Bolas crujientes y doradas con un interior fundente de rico ragú de ternera — el aperitivo de bar más querido de los Países Bajos, servido con mostaza picante.
Los bitterballen son el aperitivo de bar más icónico de los Países Bajos y uno de los grandes fritos de Europa: pequeñas croquetas perfectamente redondas rellenas de un ragú de ternera espeso y bien sazonado, ligado con una bechamel firme, enfriadas hasta solidificar, luego empanadas y fritas hasta que el exterior queda profundamente dorado y crujiente mientras el interior está peligrosamente fundente. Llevan el nombre del 'bitter' (licor) junto al que tradicionalmente se servían en los cafés marrones holandeses (bruine kroegen), y comerlos con mostaza picante holandesa para mojar mientras se bebe cerveza es uno de los grandes placeres de los Países Bajos. Los bitterballen se sirven en cada fiesta, cumpleaños y celebración de Año Nuevo holandeses, y hacerlos desde cero es un trabajo de amor que merece completamente la pena.
Sirve 6
Desmenuza finamente la ternera cocinada lentamente.
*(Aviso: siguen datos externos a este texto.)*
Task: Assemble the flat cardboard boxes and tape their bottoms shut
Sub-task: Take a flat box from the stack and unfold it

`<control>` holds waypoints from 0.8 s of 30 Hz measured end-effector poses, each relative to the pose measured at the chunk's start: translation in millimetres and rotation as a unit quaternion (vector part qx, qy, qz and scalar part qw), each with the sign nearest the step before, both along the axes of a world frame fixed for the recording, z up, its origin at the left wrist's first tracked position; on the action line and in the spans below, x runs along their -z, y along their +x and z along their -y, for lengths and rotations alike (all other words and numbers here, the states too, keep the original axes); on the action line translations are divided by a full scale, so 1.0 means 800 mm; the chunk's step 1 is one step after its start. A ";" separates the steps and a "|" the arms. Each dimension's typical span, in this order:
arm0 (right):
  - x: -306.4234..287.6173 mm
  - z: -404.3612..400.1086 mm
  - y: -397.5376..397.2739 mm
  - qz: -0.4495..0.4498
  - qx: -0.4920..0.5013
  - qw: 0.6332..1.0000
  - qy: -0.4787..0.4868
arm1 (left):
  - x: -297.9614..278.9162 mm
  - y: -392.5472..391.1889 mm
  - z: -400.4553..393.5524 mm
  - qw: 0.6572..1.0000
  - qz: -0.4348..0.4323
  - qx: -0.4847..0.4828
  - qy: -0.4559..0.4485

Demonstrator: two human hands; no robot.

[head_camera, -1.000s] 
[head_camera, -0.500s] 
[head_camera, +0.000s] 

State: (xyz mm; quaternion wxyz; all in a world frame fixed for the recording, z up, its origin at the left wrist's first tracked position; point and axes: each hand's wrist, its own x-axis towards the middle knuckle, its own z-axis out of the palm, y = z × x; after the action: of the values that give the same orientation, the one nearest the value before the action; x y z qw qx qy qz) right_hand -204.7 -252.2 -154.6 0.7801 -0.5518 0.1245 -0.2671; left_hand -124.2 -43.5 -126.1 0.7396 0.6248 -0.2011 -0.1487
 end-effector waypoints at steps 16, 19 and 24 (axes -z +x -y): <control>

Prepara una bechamel espesa: derrite la mantequilla, añade la harina, cocina 2 minutos, luego añade poco a poco el caldo y la leche removiendo constantemente hasta que espese. Sazona con salsa Worcestershire, sal y pimienta. Incorpora la ternera y el perejil. Extiende en una bandeja y refrigera durante 4 horas hasta que solidifique.
La mezcla debe estar completamente sólida antes de dar forma — si está demasiado blanda, añade más harina a la bechamel.
Con las manos mojadas, forma bolas lisas del tamaño de una cucharada. Colócalas en una bandeja forrada.
Pasa cada bola por huevo batido, luego cúbrela bien con pan rallado, presionando para que se adhiera. Para más crujiente, repite el paso de huevo y pan rallado (doble empanado). Congela durante 30 minutos antes de freír.
Fríe en aceite a 180°C durante 3–4 minutos hasta que estén bien dorados. Escurre sobre papel de cocina. Avisa a tus invitados: el interior está extremadamente caliente. Sirve con mostaza holandesa.
El relleno debe estar verdaderamente sólido antes de dar forma — no te saltes la refrigeración.
Los bitterballen se congelan muy bien antes de freír — haz una tanda grande y congélalos en bandejas, luego embólsalos. Fríelos congelados, añadiendo 1 minuto al tiempo de cocción.
El interior está fundente — muerde siempre con cuidado y espera un momento tras freír.
Prueba y ajusta la sal al final — los sabores se concentran a medida que los líquidos se reducen, y una pizca final de sal en escamas realza todo el plato.
Kalfsbitterballen: hechos con ternera lechal para un sabor más delicado.
Bitterballen de queso: rellenos de bechamel de gouda en lugar de ternera.
Vegetariano: cambia la proteína por setas king oyster asadas, tofu ahumado o garbanzos cocidos — ajusta el condimento ligeramente al alza para compensar.
Más picante: añade un chile fresco finamente picado o una cucharadita de pimiento Aleppo/Urfa triturado a los aromáticos para un calor cálido y en capas en lugar de un golpe agudo único.
Los bitterballen empanados sin freír se congelan hasta 1 mes. Los bitterballen cocinados se conservan 2 días — recalienta en un horno caliente.
Los bitterballen evolucionaron a partir del kroket holandés (una versión más grande y alargada) y se asociaron especialmente con la cultura de café holandesa de los siglos XIX y XX, donde se servían junto a bitters y jenever (ginebra holandesa). La forma redonda los distingue del kroket alargado, y los bitterballen están diseñados para comerse en uno o dos bocados como aperitivo de pie. Hoy son el aperitivo holandés más reconocido internacionalmente.
Sí — cualquier ternera estofada o cocinada lentamente, bien sazonada y tierna, funciona. El asado sobrante es ideal. La clave es que la ternera esté muy tierna y bien sazonada.
Sí — la mayoría de los componentes pueden prepararse con hasta un día de antelación y refrigerarse por separado. Recalienta suavemente y monta justo antes de servir para que las texturas se mantengan distintas.
Mantente fiel al papel que juega cada ingrediente: cambia los aromáticos por otros similares (chalota por cebolla, lima por limón) y conserva intacto el equilibrio de grasa, acidez y sal. Las mezclas de especias normalmente pueden aproximarse con lo que haya en la despensa.
La autenticidad se mueve en un espectro — lo que más importa es honrar la técnica y el equilibrio de sabores. Si el plato sabe armonioso y respeta cómo lo prepararían los cocineros de su región de origen, vas por buen camino.